Jestem już w domu. Coś tam boli: trochę w ciele, trochę w duszy, ale silniejsze od tego jest uczucie totalnej wdzięczności za życie. Może to jakiś pooperacyjny haj, ale naprawdę wszystko mi się podoba i nie mam zastrzeżeń do niczego :-) Życie jawi mi się jako zachwycająca tajemnica, z której na maksa się cieszę. Cieszę się tak bardzo, że w sumie to nie mam już nic mądrego do dodania :-) Może oprócz tego, żebyście też się cieszyli i nie tracili czasu na powierzchowne sprawy, miałkie dyskusje i przejmowanie się rzeczami nieważnymi.

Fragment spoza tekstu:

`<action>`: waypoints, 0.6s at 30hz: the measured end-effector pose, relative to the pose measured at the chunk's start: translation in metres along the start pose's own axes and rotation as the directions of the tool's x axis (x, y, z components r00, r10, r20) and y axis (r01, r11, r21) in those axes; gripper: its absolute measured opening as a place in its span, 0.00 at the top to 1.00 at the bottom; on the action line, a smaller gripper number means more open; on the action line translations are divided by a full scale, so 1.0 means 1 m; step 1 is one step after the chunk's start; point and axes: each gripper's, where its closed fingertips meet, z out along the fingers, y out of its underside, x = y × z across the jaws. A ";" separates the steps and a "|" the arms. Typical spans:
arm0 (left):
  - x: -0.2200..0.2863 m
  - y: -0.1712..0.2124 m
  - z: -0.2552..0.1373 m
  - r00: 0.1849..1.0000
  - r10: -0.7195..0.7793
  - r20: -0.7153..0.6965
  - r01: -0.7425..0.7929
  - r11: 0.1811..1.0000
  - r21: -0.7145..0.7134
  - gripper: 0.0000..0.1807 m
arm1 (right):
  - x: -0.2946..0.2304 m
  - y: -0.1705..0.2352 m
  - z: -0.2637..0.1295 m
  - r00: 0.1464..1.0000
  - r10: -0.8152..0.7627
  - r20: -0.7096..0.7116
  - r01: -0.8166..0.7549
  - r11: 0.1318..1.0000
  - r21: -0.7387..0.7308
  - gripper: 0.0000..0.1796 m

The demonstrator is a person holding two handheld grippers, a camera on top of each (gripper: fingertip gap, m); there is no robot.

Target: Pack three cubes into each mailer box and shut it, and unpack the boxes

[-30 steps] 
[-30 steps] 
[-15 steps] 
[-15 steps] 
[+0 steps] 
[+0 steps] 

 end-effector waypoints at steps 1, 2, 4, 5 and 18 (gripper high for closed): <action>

Moja skrzynka smsowa jeszcze nigdy w życiu nie była tak pełna, jak w ostatnim tygodniu! Dziękuję wszystkim za ogromne wsparcie, dobre życzenia, dodawanie otuchy, smsy typu "dopalacze", "motywatory", "anty-rozklejacze", "odwracacze uwagi" i całą masę innych :-) Nie chcę brzmieć banalnie, ale naprawdę jesteście super! :-)
Mam L4 do 21 lipca i mam nadzieję, że po tym terminie wrócimy do zajęć.